O Senhor Malvino chamou o Manuel Carlos um pouco ao lado e segredou-lhe ao ouvido:
- Olha meu rapaz e bom amigo, isto são na verdade duas pérolas de vacas, eu acho que com a ajuda do Torrinheiras poderemos comprá-las aí por umas sessenta e oito notas, para tanto oferecemos sessenta e seis, já que ele pede setenta, daí vem o Torrinheiras que ao seu estilo proporá que se divida a diferença ao meio.
O Manuel Carlos respondeu que sim senhor, que ele, o Senhor Malvino, saberia melhor do que ninguém a melhor maneira de realizarem o negócio.
Então o Senhor Malvino dirigiu-se ao Torrinheiras, chamava-se Domingos Torrinheiras, e disse:
- Senhor Dominguinhos, como reparou, estive a trocar impressões aqui com o meu jovem amigo, que no final de contas é o verdadeiro comprador, e estamos na disposição de oferecer sessenta e seis notas de cem por esta junta de vacas.

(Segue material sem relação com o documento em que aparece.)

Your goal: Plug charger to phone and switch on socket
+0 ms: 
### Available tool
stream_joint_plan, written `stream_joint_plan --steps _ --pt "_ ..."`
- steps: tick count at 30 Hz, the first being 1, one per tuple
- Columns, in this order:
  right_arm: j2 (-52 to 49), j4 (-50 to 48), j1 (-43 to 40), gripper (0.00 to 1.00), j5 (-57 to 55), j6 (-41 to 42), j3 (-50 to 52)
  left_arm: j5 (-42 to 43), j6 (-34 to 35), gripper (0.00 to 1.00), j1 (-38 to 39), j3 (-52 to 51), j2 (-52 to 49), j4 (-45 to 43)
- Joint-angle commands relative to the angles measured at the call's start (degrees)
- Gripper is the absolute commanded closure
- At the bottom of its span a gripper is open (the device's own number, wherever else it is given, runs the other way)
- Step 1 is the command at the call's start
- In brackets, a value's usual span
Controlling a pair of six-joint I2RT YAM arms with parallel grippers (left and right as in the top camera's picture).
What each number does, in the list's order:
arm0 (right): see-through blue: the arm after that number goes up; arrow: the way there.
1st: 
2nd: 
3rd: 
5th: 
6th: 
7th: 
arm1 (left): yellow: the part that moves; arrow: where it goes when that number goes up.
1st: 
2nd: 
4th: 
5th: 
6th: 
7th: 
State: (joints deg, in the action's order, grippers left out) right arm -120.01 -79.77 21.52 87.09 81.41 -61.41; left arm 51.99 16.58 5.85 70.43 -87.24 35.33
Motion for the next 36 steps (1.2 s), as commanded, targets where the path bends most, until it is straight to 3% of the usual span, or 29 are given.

O Torrinheiras dirigiu-se para o Senhor Paulo e disse:
- Como acabas de ouvir, eles estão a oferecer-te sessenta e seis notas, tu pedes sete contos, eu ando aqui para fazer os meus negócios, mas comigo é mais à base de vitelos para os marchantes. Neste caso quero é ajudar, parece-me que o valor mais justo será partir-se a diferença ao meio. Não são sete contos, nem são seis contos e seiscentos. São sessenta e oito notas.